Mas... mas... mas...

As bicicletas tem uma conotação social negativa, principalmente por entre as gerações mais antigas e quando ideologia se impõe é difícil ver razão. São vistas como uma coisa de pobre, e você não quer ser pobre! Atente bem nos seus cinco apelidos e continue a pensar em quão admirável é vangloriar-se à Micaela e ao Eduardo que você anda de Bê Éme. O Holandês, o Alemão, o Dinamarquês e o Norueguês são mentalmente pobres. Podem ter algumas vezes mais dinheiro do que o menino mas não têm o seu Bê Éme de assentos azuis em pele de golfinho.

Não existe advocacia para extinguir os carros. Ninguém acredita que tudo pode ser feito por bicicletas e transportes públicos, tal como não pode ser tudo feito por carros e isto não os impede de ser úteis para algumas coisas. As bicicletas são úteis para algumas coisas e podem ser muito mais úteis se a nossa sociedade o permitir.

Fontes

Caso de estudo: Quinta do Conde

Enquanto exercício veja-se um cenário onde a mobilidade ciclável não tem motivos para não ser viável.

A Quinta do Conde é uma vila do distrito de Setúbal. Tem perto de 30 mil habitantes confinados a um pequeno circulo com 2 quilometros de raio. Pouco alem da sua circumferência dista uma estação ferroviária ligada a Lisboa. Comboios partem em intervalos de 10 minutos. Apelativo, não?
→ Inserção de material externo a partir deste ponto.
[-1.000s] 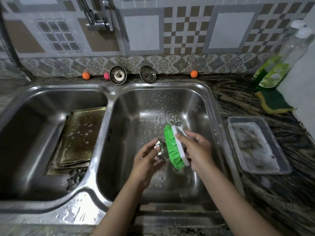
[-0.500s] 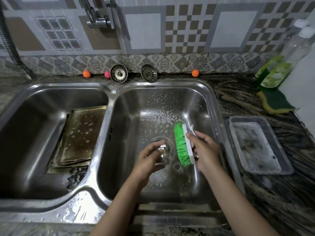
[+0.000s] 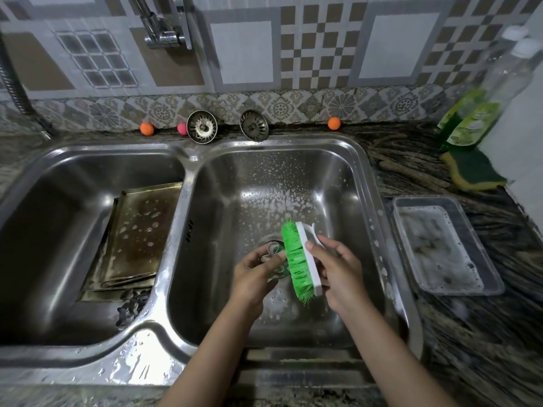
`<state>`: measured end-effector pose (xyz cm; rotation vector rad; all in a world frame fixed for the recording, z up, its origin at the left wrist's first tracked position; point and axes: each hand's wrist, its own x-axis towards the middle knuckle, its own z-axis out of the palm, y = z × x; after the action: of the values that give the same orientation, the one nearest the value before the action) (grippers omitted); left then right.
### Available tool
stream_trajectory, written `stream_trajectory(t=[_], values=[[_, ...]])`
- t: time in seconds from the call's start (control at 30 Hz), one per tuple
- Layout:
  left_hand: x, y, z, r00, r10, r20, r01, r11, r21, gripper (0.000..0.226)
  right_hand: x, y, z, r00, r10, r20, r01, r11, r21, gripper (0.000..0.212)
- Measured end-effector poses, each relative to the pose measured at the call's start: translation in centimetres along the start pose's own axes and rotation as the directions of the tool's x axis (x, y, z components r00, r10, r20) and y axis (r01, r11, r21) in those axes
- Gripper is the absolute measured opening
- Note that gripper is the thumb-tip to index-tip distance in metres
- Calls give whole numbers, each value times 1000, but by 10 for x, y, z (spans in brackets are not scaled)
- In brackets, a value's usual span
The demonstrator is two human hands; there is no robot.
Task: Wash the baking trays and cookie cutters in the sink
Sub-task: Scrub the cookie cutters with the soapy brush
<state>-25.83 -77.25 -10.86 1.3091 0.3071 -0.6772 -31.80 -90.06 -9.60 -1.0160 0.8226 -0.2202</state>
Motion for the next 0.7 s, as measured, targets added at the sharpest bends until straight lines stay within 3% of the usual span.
stream_trajectory(t=[0.2,0.37,0.7], values=[[-3,2,-1,996,-38,79,43,997,-56,26,8,16,-2,995,25,-101,-24,1000,9,42],[-9,6,-6,966,-88,242,117,987,-111,35,12,20,0,982,-72,-174,51,991,-121,37],[-4,3,-10,968,-63,241,77,996,-50,40,8,9,-2,968,-178,-177,138,966,-218,33]])
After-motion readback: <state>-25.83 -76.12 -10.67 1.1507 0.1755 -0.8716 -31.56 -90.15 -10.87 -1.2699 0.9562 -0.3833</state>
Muita da população da Quinta do Conde utiliza este comboio diáriamente, sendo o carro uma forma popular para chegar ao comboio. A estação está equipada com dois parques de estacionamento pagos que se encontram esgotados. Os 800 metros de bermas que precedem a estação são estacionamento sujeito a reboque e implicam caminhar ao longo de uma estrada sem passeios. Automobilistas aqui parqueados caminham durante 5 a 15 minutos por dia.
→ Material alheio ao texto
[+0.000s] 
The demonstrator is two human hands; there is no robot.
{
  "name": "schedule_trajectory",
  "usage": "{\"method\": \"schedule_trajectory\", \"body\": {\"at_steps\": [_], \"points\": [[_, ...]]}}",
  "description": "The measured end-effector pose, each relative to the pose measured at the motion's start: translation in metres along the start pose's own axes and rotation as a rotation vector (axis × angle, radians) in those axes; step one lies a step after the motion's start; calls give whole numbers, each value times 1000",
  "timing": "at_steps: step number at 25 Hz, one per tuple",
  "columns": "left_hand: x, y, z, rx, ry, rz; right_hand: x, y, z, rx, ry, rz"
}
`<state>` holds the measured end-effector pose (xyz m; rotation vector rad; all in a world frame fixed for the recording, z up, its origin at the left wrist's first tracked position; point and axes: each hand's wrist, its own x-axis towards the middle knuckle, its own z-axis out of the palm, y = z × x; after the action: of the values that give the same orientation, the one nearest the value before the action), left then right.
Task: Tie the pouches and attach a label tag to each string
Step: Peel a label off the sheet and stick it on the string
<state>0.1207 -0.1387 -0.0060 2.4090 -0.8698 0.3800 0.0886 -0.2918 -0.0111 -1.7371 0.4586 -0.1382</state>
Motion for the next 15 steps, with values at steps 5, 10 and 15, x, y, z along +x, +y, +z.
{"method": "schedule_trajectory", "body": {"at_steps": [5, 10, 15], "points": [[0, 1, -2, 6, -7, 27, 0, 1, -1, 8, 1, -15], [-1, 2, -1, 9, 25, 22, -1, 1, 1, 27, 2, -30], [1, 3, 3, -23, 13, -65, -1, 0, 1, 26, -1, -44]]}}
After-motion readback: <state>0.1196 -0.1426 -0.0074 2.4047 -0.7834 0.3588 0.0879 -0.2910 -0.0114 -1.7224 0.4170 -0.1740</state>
Situação da Quinta do Conde Quinta do Conde, OpenStreetMap

Esta vila é apróximadamente plana pelo que bicicletas assistidas vão da casa mediana até ao comboio em apróximadamente 10 minutos bem como a qualquer serviço da vila em apróximadamente 5 minutos.

Existem dois autocarros que circulam entre a vila e a estação, ambos mais lentos que uma bicicleta assistida. Da casa mediana, levam aproximadamente 20 minutos em hora de ponta mais a deslocação à paragem, espera e incerteza.

As ruas nesta vila são sobredimensionadas e tem espaço abundante e relativamente seguro salvo no troço comum de acesso à estação onde disparidade de velocidades cria insegurança. Este troço também é muito vulnerável a engarrafamentos.

O número de pessoas que pedala desta vila para este comboio é um erro de arredondamento, bizarro para este que é o meio de transporte mais rápido. Até que medidas simples sejam implementadas é inviável utilizar a bicicleta em massa. Esta população gasta o seu tempo em transito, aguardando a solução esperada: um parque de estacionamento maior e mais vias de transito quando o problema de mobilidade desta vila poderia estar solucionado mais rápidamente e com menos recursos.

A adoção em massa também permite justificar investimentos como uma ponte ciclável. Esta permitiria uma redução de 5 minutos na viagem e tornaria o caminho médio ainda mais plano; adequado a bicicletas não assistidas. Se esta mesma ponte também levasse autocarros, também estes seriam substâncialmente mais rápidos. (Foi um plano existente)

Poucas localidades dão a facilidade de análise que esta dá. Contida e com ferrovia à porta. Existem sítios onde uma bicicleta é má ideia. Nesta localidade existirão dias em que uma bicicleta é uma má ideia; e nesses dias existirão autocarros.